▶ [WHAT IS EXPECTED]: Search the data for the word "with". Reproduce every line where it is found.

▶ [PROVIDED MATERIAL]:
__________________________________________________

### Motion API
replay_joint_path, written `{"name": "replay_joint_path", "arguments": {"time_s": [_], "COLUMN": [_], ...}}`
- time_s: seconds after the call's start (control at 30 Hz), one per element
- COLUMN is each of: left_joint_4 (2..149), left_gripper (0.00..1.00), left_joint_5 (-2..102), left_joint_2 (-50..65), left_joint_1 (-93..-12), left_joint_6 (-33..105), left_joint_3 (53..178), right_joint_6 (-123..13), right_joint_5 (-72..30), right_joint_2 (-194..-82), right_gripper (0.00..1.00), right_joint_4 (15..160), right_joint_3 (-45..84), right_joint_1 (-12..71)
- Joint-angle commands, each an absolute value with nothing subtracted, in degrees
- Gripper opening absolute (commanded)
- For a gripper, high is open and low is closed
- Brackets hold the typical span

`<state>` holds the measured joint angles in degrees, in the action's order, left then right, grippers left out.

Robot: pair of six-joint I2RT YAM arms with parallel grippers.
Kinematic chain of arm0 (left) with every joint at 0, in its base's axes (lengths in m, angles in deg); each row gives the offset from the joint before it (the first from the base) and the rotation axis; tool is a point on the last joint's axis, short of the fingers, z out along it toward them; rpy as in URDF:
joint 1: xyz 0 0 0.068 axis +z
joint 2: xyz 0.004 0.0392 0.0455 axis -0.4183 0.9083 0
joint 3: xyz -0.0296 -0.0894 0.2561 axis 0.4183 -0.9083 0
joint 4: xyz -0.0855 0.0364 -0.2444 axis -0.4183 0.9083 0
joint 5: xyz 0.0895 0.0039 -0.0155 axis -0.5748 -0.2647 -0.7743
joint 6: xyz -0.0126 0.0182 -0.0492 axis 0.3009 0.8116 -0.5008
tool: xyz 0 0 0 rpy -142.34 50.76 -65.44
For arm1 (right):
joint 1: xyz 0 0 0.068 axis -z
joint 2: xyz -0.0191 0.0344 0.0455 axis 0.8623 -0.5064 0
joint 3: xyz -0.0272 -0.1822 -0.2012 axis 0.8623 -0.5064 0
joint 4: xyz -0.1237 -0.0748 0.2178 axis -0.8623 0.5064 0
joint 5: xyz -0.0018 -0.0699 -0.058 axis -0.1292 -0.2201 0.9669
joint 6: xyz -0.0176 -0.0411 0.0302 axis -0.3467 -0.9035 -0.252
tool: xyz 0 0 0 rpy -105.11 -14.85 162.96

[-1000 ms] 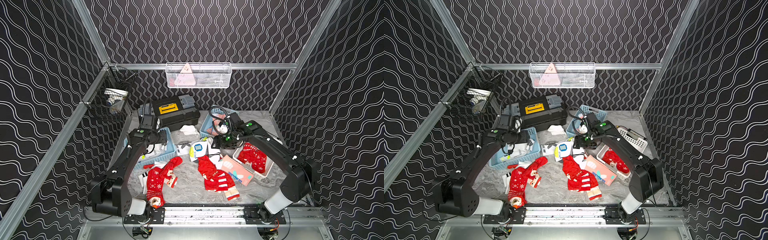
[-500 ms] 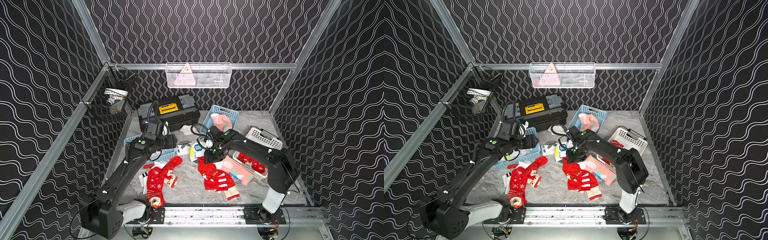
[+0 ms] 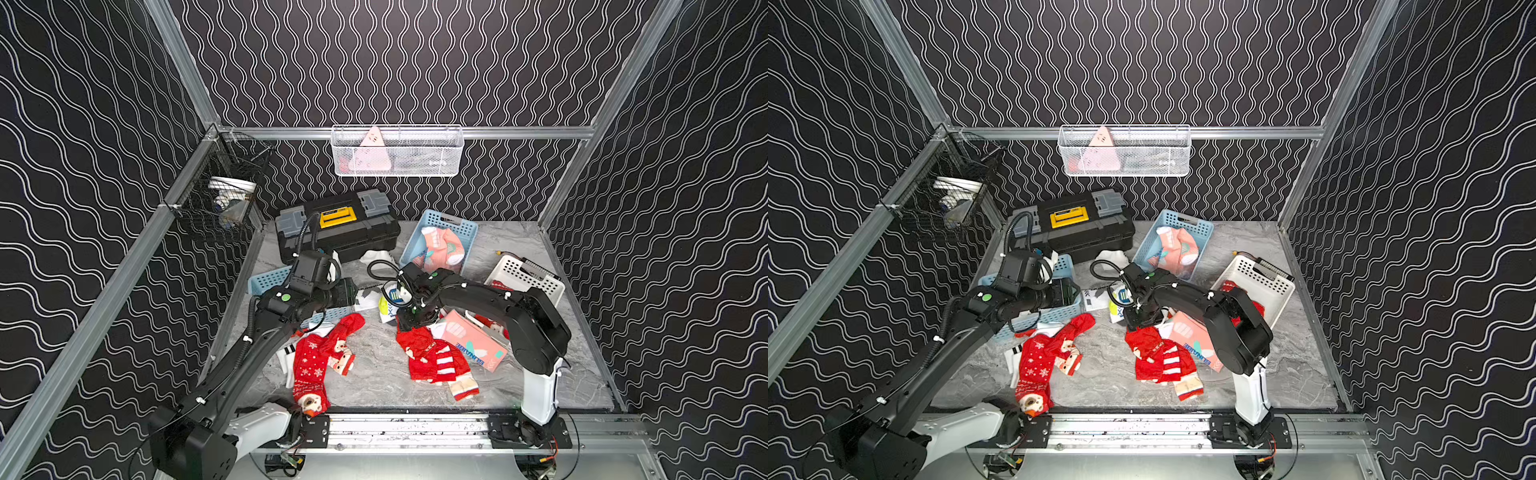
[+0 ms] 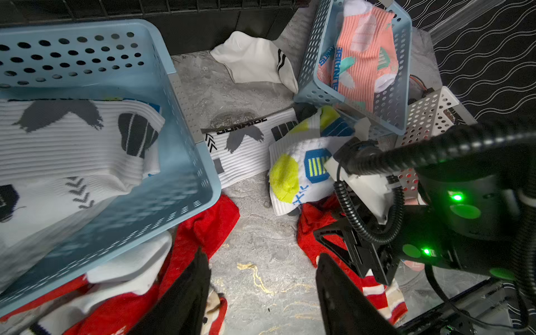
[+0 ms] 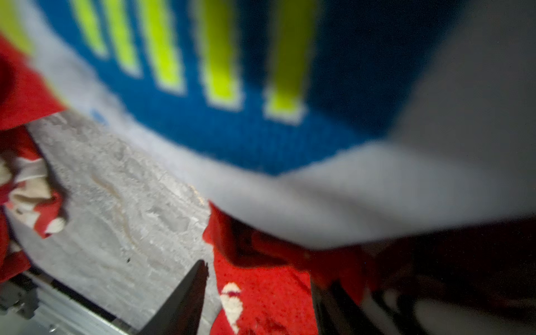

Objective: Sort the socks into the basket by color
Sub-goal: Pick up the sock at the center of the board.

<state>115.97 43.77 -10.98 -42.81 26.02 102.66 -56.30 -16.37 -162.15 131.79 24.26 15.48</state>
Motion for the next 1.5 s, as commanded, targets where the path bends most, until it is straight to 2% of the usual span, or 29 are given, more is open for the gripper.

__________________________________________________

▶ [YOUR SOLUTION]:
- Joint-angle commands, each an absolute value with nothing subtracted, in degrees
Robot: pair of six-joint I2RT YAM arms with parallel grippers.
Kinematic chain of arm0 (left) with every joint at 0, in its base's axes (lengths in m, angles in deg); each row gives the offset from the joint before it (the first from the base) and the rotation axis; tool is a point on the last joint's axis, short of the fingers, z out along it toward them; rpy as in URDF:

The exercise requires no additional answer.